■ Exercise goal: Match the string "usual" against each line below, and copy every line that matches.

++++

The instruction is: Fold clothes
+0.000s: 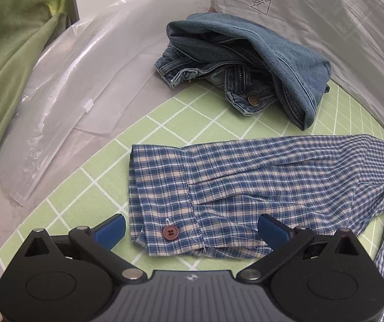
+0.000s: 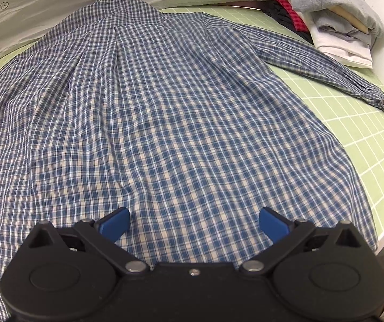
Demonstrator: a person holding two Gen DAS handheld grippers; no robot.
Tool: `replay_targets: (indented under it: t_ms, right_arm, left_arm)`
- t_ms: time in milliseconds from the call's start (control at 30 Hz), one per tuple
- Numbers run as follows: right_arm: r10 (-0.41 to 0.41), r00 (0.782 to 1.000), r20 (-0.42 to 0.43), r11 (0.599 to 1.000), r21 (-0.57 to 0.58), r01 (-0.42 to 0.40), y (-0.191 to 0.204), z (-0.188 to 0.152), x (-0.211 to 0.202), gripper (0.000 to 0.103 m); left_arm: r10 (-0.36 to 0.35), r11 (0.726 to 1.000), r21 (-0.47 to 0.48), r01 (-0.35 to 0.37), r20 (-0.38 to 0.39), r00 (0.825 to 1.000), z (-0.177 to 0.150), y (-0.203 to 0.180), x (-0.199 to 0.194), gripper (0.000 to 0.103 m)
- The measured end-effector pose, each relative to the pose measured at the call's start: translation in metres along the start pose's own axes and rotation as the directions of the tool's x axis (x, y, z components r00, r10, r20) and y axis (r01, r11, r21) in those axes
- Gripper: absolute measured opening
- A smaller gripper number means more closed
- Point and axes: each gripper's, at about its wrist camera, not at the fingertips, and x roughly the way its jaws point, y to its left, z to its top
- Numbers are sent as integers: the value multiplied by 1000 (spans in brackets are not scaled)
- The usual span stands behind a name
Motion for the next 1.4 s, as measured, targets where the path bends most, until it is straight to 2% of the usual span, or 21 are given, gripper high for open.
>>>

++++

■ Written reply:
- The usual span stands behind a name
Motion for the next 1.4 s, as measured, targets where the path bends most, until it is straight to 2% of the usual span, or 21 are given, gripper high for open.

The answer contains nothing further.